Although the fresnel zone plate can be used as a lens-like imaging element, its long focal length cannot support a thin structure. “If we can get the light field on the output plane of [the] objective, the light field on the focal plane could be reconstructed by digital propagation,” said researcher Jiachen Wu. “Then the length of [the] imaging system can be significantly shortened.
It was a challenge to get the light field because the sensor could only register intensity and not phase information. Since holography can record an interference pattern to reproduce a light field, the researchers decided to extend the concept of holography for incoherent illumination to their lensless camera.
At MIT and Tsinghua University, researchers have developed a new lensless camera using a Fresnel zone aperture. Courtesy of J. Wu, H. Zhang, W. Zhang, G. Jin, L. Cao and G. Barbastathis.

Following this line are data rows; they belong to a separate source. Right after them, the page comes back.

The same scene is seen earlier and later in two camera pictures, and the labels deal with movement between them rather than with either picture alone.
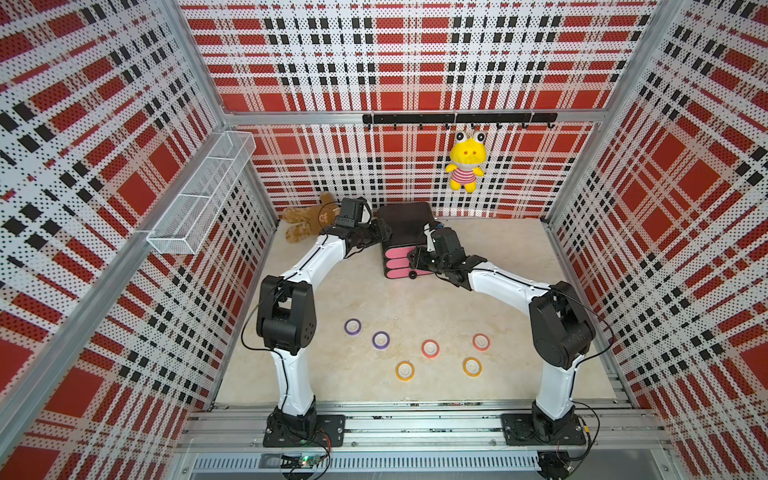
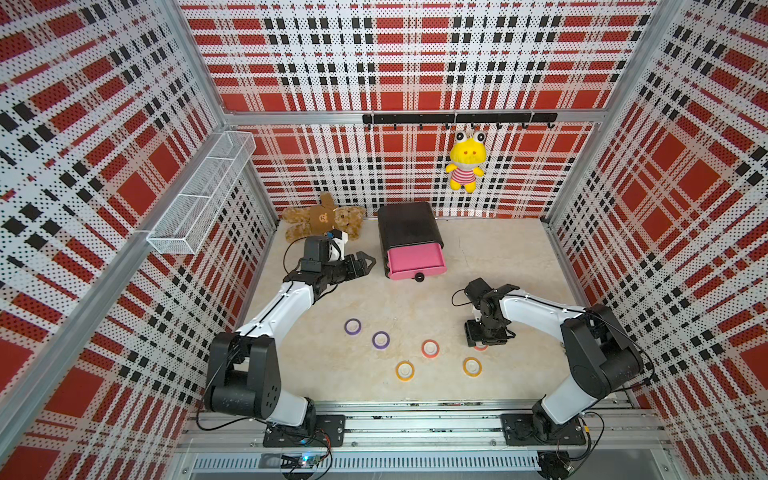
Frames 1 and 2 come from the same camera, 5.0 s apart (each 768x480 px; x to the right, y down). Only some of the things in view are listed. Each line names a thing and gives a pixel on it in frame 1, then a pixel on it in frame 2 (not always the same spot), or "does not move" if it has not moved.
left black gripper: (381, 233) to (361, 270)
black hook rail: (446, 119) does not move
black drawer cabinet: (402, 229) does not move
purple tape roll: (352, 326) does not move
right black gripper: (417, 261) to (471, 332)
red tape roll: (430, 348) does not move
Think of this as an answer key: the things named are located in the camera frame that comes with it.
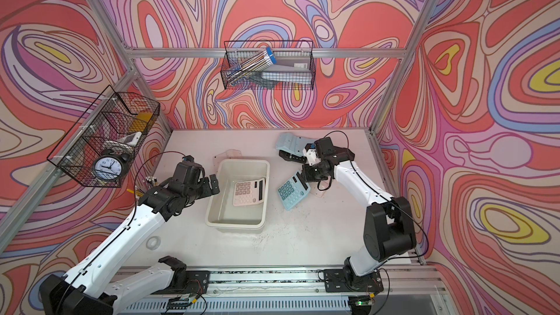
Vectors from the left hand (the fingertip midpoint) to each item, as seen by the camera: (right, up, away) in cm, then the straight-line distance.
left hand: (210, 184), depth 79 cm
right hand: (+36, 0, +8) cm, 37 cm away
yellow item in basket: (-25, +23, 0) cm, 34 cm away
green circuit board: (-9, -39, -7) cm, 41 cm away
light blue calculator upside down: (+32, +16, +29) cm, 47 cm away
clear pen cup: (-26, -2, +1) cm, 26 cm away
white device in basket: (-25, +16, -6) cm, 30 cm away
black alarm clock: (-28, +7, -11) cm, 31 cm away
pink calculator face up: (+12, -6, +14) cm, 20 cm away
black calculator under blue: (+30, +9, +26) cm, 41 cm away
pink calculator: (-6, +8, +28) cm, 30 cm away
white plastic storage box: (+2, -14, +7) cm, 16 cm away
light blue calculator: (+31, -4, +8) cm, 33 cm away
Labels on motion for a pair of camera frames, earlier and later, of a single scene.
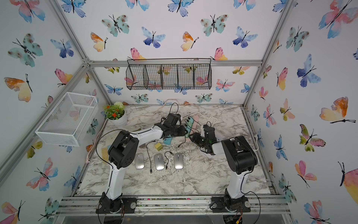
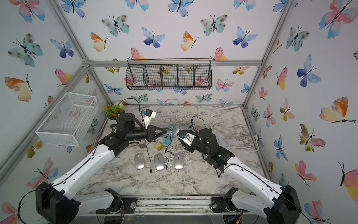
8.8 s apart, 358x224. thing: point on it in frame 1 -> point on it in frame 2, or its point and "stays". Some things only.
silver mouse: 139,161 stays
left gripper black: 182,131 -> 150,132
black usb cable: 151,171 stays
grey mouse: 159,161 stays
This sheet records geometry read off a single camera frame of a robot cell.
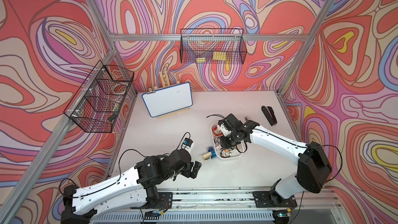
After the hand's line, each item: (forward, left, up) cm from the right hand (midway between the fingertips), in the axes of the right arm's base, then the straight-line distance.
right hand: (224, 149), depth 82 cm
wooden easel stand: (+29, +31, -5) cm, 43 cm away
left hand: (-10, +15, +8) cm, 20 cm away
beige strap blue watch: (-2, +10, -5) cm, 11 cm away
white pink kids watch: (0, +4, +8) cm, 9 cm away
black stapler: (+27, -35, -6) cm, 44 cm away
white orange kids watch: (-1, -1, -4) cm, 4 cm away
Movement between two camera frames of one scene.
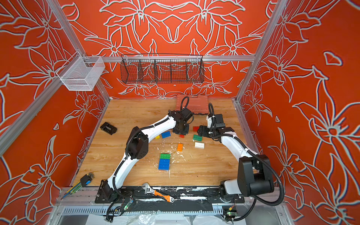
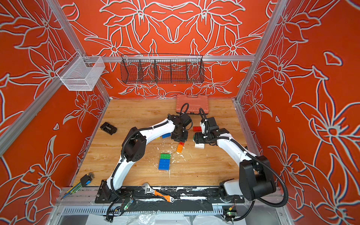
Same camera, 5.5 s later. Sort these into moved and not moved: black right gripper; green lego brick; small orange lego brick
Moved: black right gripper
Not moved: small orange lego brick; green lego brick
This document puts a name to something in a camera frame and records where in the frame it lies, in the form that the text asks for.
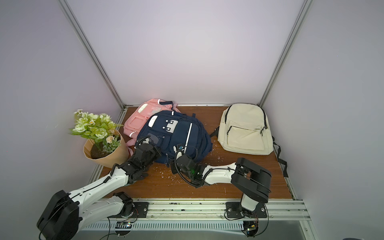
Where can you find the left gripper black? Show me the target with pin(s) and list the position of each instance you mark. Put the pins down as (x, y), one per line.
(155, 150)

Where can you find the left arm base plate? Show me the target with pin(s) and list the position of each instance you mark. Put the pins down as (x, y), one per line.
(135, 210)

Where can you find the pink backpack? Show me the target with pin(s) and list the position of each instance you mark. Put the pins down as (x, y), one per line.
(139, 117)

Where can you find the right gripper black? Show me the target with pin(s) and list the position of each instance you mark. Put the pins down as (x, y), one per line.
(179, 160)

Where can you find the navy blue backpack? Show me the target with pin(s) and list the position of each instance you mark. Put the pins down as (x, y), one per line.
(169, 130)

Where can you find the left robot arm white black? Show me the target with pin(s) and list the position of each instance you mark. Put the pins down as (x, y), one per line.
(68, 213)

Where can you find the artificial green flower bouquet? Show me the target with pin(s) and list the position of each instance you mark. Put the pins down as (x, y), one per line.
(98, 128)

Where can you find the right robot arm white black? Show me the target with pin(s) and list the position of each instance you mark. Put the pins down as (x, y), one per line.
(251, 179)

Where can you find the brown paper flower pot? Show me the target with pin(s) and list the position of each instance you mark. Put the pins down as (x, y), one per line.
(96, 153)

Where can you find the cream canvas backpack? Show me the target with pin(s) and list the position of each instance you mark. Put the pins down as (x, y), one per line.
(245, 129)

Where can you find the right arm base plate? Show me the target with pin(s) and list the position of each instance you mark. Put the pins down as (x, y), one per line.
(234, 210)

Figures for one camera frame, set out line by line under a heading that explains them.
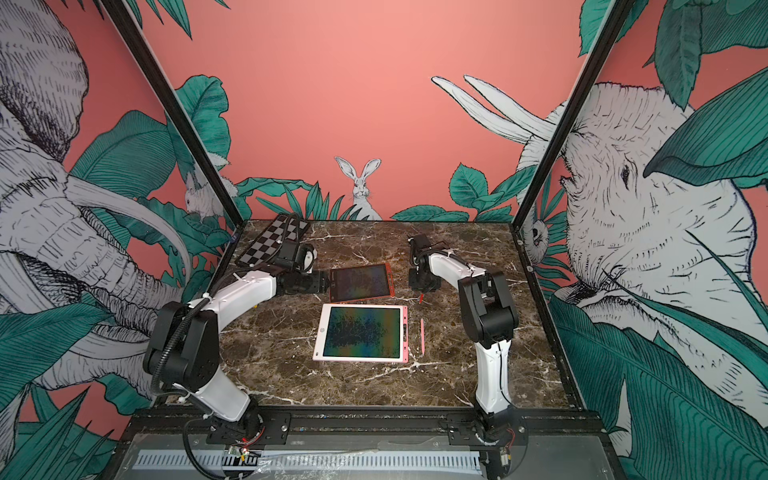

Using the FZA imaging system and CMOS sensor setup, the researchers took a series of photos that were displayed on an LCD screen. Incident light rays from a point on the object passed through the FZA and cast the shadow of the FZA on the sensor. The resulting image from the camera sensor showed a distinct fringing feature similar to that found in a hologram.
When they discovered that the shadow of the Fresnel zone plate had the same shape as a point source hologram, the researchers assumed that the object could be encoded in a hologram using a Fresnel zone plate. under the inconsistent lighting. The image could then be reconstructed by backpropagation.
The quality of the reconstructed images is greatly improved by the use of a compressive detection algorithm. Courtesy of J. Wu, H. Zhang, W. Zhang, G. Jin, L. Cao and G. Barbastathis.
To reconstruct an image from a single “hologram” and avoid a twin image effect, the researchers introduced a total variation constraint in the image reconstruction. In this way, the twin image, which did not respect the constraints of total variation, was eliminated. Thanks to the compression detection algorithm, single-shot imaging can be obtained without any calibration.
The iteration process of the compressive detection algorithm. Courtesy of J. Wu, H. Zhang, W. Zhang, G. Jin, L. Cao and G. Barbastathis.
This computer imaging architecture could improve the quality and reduce the cost of lensless cameras. The FZA pattern could be placed on the glass covering the sensor, integrating the camera and sensor and simplifying manufacturing. This thin, lensless camera could be used in ultra-thin smartphones, home security cameras, and self-driving vehicles.
“We are trying to open a door for high-quality, noise-free lensless cameras,” said Professor George Barbastathis. “The presented technique provides a prototype for the integration of cameras and smart devices. Through a partnership between academia and industry, this technique could become practical.
The research has been published in Light: science and applications (www.doi.org/10.1038/s41377-020-0289-9).